── Exercise material ──
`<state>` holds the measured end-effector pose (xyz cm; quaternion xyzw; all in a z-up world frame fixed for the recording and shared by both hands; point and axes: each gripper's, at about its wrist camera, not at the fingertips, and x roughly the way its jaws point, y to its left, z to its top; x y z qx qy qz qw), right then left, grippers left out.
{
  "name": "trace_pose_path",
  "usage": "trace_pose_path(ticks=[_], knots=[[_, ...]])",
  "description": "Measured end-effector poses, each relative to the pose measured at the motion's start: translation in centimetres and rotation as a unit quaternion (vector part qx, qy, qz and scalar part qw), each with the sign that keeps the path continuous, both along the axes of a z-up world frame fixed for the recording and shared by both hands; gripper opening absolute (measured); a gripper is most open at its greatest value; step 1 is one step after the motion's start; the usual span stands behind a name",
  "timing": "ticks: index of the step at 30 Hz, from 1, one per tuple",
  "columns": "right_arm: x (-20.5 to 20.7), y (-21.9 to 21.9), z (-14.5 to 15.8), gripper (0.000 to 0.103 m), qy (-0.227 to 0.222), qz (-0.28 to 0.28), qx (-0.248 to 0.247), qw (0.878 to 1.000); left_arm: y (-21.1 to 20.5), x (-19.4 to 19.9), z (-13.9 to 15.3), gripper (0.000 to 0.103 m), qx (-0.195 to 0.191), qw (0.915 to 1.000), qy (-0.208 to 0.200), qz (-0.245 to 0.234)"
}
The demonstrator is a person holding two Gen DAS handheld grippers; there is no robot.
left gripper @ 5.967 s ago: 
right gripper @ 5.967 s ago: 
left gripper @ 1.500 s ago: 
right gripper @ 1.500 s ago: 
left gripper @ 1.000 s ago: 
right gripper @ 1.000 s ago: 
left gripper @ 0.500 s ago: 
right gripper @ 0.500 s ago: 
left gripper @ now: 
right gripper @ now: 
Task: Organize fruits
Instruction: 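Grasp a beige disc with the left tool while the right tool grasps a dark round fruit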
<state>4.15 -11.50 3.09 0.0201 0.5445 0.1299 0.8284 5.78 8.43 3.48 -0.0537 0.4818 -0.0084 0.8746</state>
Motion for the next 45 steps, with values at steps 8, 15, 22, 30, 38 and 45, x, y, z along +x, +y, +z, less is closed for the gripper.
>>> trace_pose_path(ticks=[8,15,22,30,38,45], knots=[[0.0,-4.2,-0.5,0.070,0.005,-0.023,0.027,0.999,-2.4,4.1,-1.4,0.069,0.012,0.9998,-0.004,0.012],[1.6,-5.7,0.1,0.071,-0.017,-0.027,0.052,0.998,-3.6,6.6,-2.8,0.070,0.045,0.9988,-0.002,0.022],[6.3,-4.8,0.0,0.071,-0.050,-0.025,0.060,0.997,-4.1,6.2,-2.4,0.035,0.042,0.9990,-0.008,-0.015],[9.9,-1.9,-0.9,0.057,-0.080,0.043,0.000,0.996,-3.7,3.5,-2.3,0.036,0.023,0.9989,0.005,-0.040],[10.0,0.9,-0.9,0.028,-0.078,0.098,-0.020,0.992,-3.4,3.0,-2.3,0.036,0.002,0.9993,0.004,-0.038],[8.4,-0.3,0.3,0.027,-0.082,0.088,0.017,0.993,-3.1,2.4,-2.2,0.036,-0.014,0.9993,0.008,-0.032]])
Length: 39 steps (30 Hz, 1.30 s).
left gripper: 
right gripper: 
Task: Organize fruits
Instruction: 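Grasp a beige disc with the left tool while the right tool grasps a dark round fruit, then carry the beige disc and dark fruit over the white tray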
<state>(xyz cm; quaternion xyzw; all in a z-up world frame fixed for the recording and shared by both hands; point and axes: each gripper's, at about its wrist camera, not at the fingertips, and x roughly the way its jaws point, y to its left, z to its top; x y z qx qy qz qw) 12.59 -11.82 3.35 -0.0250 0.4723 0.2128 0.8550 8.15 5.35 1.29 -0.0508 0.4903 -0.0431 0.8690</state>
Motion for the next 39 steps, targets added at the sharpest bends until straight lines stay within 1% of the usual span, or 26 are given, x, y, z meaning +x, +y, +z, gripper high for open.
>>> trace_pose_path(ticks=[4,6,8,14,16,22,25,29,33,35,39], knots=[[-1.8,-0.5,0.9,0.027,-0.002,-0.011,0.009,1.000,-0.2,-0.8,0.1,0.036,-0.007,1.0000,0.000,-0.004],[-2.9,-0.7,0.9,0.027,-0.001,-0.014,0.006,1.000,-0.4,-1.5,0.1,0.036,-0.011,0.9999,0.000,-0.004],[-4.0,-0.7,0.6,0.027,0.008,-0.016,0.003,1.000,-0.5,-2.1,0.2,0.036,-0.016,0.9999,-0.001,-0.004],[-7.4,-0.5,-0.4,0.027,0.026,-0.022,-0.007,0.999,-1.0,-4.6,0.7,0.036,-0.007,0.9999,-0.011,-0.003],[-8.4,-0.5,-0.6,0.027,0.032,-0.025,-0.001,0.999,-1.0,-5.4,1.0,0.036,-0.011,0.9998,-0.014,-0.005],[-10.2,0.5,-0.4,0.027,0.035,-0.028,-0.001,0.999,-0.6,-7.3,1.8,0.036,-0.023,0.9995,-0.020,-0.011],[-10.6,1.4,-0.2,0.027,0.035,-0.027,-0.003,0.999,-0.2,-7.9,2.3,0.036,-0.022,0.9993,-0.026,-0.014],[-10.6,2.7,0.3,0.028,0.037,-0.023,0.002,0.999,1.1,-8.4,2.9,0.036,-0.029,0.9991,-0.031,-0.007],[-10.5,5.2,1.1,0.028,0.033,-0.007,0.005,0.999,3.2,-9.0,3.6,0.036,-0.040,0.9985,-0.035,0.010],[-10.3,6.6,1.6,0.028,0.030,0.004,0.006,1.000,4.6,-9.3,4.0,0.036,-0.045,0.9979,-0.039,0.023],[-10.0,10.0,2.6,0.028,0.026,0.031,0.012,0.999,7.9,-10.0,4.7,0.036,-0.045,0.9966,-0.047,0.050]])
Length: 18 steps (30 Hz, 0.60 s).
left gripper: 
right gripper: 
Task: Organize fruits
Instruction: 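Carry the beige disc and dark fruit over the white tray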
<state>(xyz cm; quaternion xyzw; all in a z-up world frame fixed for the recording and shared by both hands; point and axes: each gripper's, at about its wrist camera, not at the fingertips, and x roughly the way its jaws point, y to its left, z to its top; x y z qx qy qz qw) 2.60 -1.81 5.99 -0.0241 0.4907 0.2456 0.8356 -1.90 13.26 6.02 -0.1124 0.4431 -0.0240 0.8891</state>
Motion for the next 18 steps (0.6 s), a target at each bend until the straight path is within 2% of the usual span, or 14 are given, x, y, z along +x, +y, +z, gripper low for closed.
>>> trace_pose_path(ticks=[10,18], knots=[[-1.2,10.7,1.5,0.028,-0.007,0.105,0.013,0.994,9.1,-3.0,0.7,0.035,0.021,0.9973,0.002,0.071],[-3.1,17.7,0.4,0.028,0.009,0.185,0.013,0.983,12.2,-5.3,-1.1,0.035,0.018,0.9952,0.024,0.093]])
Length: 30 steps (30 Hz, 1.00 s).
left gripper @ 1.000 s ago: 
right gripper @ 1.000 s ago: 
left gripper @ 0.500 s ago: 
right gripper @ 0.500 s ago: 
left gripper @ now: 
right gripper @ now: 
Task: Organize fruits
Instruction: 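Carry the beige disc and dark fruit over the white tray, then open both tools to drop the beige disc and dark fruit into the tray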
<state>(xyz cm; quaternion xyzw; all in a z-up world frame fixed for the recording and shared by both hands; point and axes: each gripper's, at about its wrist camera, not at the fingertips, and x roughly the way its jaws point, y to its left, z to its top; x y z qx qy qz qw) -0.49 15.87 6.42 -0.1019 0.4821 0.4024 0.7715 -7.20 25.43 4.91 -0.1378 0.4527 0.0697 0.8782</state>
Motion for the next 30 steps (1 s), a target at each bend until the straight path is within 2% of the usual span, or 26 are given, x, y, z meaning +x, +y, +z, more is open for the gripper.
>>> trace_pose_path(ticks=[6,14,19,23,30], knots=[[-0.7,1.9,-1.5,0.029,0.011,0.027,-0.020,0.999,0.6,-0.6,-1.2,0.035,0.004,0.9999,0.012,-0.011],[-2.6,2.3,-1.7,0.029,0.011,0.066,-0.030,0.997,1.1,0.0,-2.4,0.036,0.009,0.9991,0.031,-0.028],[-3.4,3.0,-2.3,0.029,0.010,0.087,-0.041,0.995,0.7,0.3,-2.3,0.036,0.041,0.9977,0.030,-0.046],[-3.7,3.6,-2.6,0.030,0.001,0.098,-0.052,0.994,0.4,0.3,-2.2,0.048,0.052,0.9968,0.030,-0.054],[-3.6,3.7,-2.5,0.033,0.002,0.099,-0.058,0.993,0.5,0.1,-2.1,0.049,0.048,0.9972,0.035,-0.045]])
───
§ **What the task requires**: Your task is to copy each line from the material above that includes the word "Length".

§ **Written reply**:
Length: 39 steps (30 Hz, 1.30 s).
Length: 18 steps (30 Hz, 0.60 s).
Length: 30 steps (30 Hz, 1.00 s).

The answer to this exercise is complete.